┌─ Supplied material

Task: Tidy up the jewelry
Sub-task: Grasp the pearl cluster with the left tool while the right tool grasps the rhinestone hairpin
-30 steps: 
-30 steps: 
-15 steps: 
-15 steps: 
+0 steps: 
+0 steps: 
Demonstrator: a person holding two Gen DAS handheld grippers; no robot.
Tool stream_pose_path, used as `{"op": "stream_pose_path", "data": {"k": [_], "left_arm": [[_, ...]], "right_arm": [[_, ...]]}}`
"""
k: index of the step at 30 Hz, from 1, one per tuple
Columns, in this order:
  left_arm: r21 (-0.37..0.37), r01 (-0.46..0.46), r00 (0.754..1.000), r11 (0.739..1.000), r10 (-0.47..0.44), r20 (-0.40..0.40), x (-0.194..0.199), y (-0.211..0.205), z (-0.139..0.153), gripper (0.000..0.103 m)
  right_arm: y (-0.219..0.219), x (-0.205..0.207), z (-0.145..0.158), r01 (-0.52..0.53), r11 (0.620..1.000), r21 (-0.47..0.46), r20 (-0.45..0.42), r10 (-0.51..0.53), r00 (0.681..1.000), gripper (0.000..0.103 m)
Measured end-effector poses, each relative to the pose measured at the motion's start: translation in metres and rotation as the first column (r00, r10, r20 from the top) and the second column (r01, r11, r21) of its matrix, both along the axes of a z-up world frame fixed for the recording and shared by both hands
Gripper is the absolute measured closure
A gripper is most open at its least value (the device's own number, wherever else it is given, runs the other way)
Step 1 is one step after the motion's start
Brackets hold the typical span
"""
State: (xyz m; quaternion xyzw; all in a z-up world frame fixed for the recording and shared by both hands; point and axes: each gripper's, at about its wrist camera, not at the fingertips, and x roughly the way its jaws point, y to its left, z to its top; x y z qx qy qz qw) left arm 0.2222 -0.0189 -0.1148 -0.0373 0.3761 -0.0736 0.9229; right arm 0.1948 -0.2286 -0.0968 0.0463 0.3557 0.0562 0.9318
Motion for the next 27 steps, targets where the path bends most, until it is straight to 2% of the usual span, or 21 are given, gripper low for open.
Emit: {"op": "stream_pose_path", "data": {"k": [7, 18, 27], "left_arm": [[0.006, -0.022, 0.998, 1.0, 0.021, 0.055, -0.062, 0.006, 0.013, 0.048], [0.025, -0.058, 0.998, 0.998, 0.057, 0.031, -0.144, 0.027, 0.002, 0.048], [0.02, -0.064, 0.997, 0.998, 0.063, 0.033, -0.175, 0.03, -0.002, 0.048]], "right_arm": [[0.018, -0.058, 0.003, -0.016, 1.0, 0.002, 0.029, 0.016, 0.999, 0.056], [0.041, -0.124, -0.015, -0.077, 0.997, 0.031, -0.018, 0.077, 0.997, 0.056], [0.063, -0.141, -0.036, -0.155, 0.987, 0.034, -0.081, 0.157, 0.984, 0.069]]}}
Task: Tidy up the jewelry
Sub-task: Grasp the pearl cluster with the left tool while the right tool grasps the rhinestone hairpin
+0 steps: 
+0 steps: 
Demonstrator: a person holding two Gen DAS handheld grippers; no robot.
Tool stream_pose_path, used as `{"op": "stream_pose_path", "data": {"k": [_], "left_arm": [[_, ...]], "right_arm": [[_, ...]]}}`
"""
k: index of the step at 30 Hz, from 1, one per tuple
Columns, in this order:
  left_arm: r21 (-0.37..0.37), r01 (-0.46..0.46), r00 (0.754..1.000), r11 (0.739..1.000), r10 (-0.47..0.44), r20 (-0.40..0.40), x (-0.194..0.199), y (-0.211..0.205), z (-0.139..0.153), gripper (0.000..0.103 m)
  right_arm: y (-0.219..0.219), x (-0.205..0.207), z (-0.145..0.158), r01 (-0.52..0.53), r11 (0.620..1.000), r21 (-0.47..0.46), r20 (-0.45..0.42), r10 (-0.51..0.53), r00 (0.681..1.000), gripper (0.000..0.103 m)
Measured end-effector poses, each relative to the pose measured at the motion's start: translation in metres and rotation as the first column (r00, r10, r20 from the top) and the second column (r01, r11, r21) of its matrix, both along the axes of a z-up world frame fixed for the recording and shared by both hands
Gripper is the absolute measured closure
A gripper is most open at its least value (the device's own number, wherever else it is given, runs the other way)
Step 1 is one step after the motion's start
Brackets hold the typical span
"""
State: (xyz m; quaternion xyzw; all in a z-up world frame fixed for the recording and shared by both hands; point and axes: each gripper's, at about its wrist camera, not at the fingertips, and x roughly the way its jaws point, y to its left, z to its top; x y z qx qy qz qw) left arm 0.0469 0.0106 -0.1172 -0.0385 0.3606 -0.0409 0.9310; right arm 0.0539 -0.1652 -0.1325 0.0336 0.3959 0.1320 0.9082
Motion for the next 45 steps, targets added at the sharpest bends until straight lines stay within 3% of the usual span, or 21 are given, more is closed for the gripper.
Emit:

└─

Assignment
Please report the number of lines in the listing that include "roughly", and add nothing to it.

Exercise answer
2